In den historischen Aufzeichnungen über den Zweiten Weltkrieg konnte ich nur wenig über die Schlacht um Attu finden. Der einzige Bericht, den ich entdeckt habe, ist kurz und beschränkt sich ausschließlich auf militärische Belange:
»Am 14. Juni 1942 rückten japanische Truppen auf dem Seeweg an, um die der Küste von Alaska vorgelagerten Aleuteninseln Kiska, Attu und Agattu zu erobern und in Besitz zu nehmen. Dieser Teil von Nordamerika, der einzige, der im Lauf des Krieges direkt angegriffen wurde, blieb in der Hand des Feindes, bis am 11. Mai 1943 amerikanische und kanadische Truppen, insgesamt 100000 Mann stark, auf Attu landeten und die 2350 japanischen Verteidiger in einem außerordendich brutal geführten Feldzug vernichteten.
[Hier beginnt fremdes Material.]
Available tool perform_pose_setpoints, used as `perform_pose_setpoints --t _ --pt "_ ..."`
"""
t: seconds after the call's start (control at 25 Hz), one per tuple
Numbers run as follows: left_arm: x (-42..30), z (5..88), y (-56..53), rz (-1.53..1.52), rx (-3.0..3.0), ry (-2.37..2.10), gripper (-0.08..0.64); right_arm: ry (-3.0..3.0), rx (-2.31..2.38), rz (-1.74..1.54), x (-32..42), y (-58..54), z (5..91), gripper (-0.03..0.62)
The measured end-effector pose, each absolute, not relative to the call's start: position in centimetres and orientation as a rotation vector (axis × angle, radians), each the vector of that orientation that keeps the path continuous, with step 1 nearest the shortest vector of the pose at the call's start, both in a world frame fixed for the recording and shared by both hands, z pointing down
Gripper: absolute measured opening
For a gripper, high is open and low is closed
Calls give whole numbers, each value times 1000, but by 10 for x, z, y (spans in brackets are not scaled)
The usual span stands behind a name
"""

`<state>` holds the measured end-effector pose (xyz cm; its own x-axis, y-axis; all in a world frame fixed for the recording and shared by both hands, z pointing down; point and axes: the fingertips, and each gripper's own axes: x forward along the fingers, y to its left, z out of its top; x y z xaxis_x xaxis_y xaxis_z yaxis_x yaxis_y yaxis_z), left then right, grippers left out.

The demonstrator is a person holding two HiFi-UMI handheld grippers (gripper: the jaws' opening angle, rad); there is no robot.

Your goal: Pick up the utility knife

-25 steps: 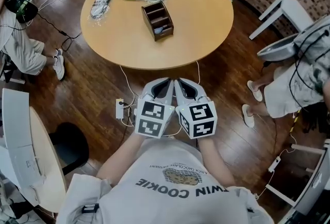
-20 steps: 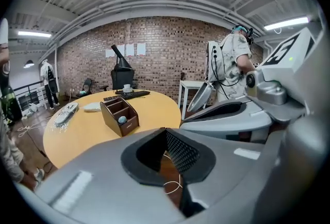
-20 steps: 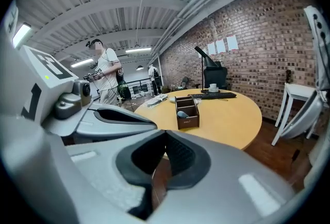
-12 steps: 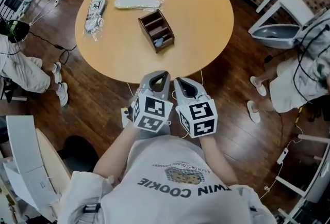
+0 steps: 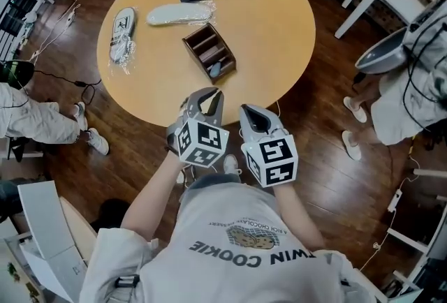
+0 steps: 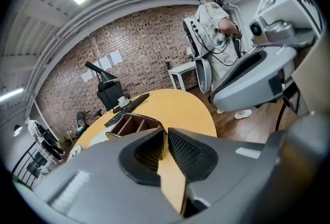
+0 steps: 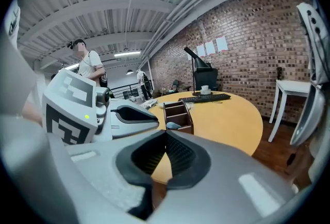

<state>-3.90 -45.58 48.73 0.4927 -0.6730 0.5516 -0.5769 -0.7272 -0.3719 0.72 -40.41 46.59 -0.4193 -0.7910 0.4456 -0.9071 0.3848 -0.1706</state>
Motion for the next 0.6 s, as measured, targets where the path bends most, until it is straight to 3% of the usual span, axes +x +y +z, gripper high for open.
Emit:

Drei Monate später evakuierten die Japaner Kiska und zogen sich von den Aleuten zurück.«
Mir kam es immer merkwürdig vor, daß nirgendwo die Menschen erwähnt wurden, die auf Attu lebten, weder ihr grausamer, sinnloser Tod noch das andere Unheil, das ihnen durch die Japaner widerfuhr. Es ist fast so, als hätten sie niemals existiert.